All that changed last weekend during the NCAA basketball tournament. Perhaps it was the combination of Duke's surprising loss and Davidson's shocking victories that helped me see I had everything upside down. I realized that I was the lost soul who needed a life while the fist-pumping fans I'd berated deserved my undying gratitude. My scary devotion was troubling, but theirs was a blessing. My passion was misplaced, but theirs was a sign that our world was good and getting better.
This paradoxical insight came in a flash, during a Taco Bell commercial, no less. At first I didn't quite understand it. But it started to come into focus when I reached for the remote and saw four books I've been reading that have nothing -- but, as it turns out, everything -- to do with sports. They suggest a central question for our sports obsessed time: Is our devotion to men in shorts a good thing? Or is it a horrible waste of time?
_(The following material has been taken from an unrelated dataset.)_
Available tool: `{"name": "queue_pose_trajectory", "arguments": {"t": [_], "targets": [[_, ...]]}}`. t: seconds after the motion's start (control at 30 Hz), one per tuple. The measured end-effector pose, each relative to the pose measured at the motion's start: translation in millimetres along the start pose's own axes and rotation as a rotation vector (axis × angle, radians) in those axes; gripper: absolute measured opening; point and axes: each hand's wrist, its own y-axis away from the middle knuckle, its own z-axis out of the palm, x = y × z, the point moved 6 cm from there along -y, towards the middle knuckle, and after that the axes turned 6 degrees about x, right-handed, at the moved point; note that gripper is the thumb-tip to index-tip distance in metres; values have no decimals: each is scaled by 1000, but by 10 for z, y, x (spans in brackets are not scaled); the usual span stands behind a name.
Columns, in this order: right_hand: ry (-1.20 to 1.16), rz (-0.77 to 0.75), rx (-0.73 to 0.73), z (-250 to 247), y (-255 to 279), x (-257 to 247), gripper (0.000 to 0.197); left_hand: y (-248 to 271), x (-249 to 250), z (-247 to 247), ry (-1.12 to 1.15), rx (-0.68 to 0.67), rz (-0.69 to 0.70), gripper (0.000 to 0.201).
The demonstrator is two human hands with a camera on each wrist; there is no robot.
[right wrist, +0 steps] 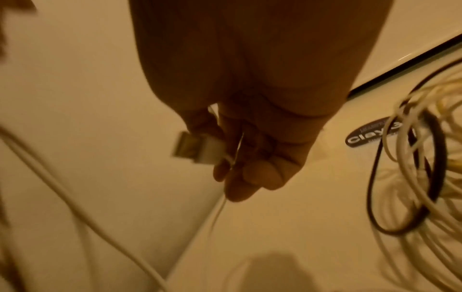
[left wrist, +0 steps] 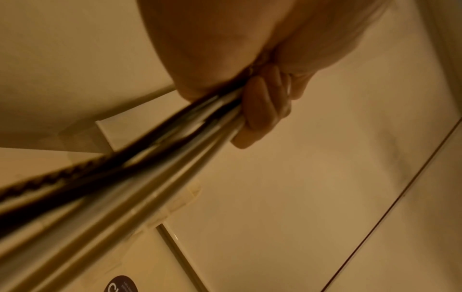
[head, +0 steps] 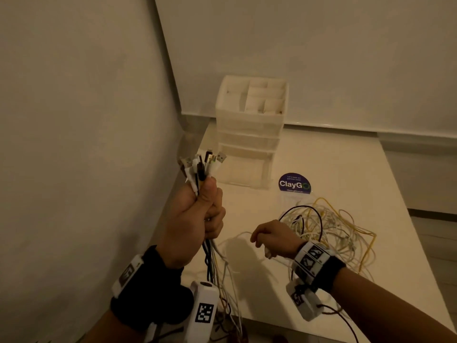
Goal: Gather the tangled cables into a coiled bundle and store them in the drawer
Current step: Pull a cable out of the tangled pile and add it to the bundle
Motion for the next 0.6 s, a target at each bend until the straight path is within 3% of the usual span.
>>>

The first two books speak to my pre-epiphany mind-set. "Against Happiness" is not the memoir of a beleaguered N.C. State fan but a defense of melancholy written by Eric G. Wilson, a professor at Wake Forest University. To him, we are a nation of soulless consumers who worship immediate gratification. Our "rage for complacency, for the innocuous smile" prevents us from thinking and caring deeply about life's complex challenges. Wilson doesn't talk about sports. But it didn't take much of a leap to see how his fear that our "rabid focus on exuberance leads to half-lives" applies to die-hard fans.
His comments dovetail with observations University of Florida professor James B. Twitchell makes in "Living It Up: America's Love Affair With Luxury." Since World War II, he argues, Americans have replaced traditional sources of identity -- especially family, religion, race and class -- with more fluid markers of social status. One's roots, he says, now say less about who we are than the car we drive, the size of our house and the teams we root for.
On one level, Wilson's and Twitchell's books suggest America's abandonment of hard-edged beliefs, our movement toward a post-ideological age. Sure, Republicans and Democrats have their differences, but nothing compared to the bitter divisions that have shaped our history. Nowadays, people live and die by their teams. Not too long ago the stakes were much higher.
Two quick examples:
In the religious history "American Transcendentalism," UNC-CH professor Philip F. Gura tells the story of Abner Keener, "an erstwhile Baptist and Universal minister," who eventually joined the Society of Free Inquirers. As reward for his open mind, he was tried at least four times for blasphemy between 1834 and '38. That's right, blasphemy. He fought his case all the way to the Massachusetts Supreme Court, which in its infinite wisdom convicted him.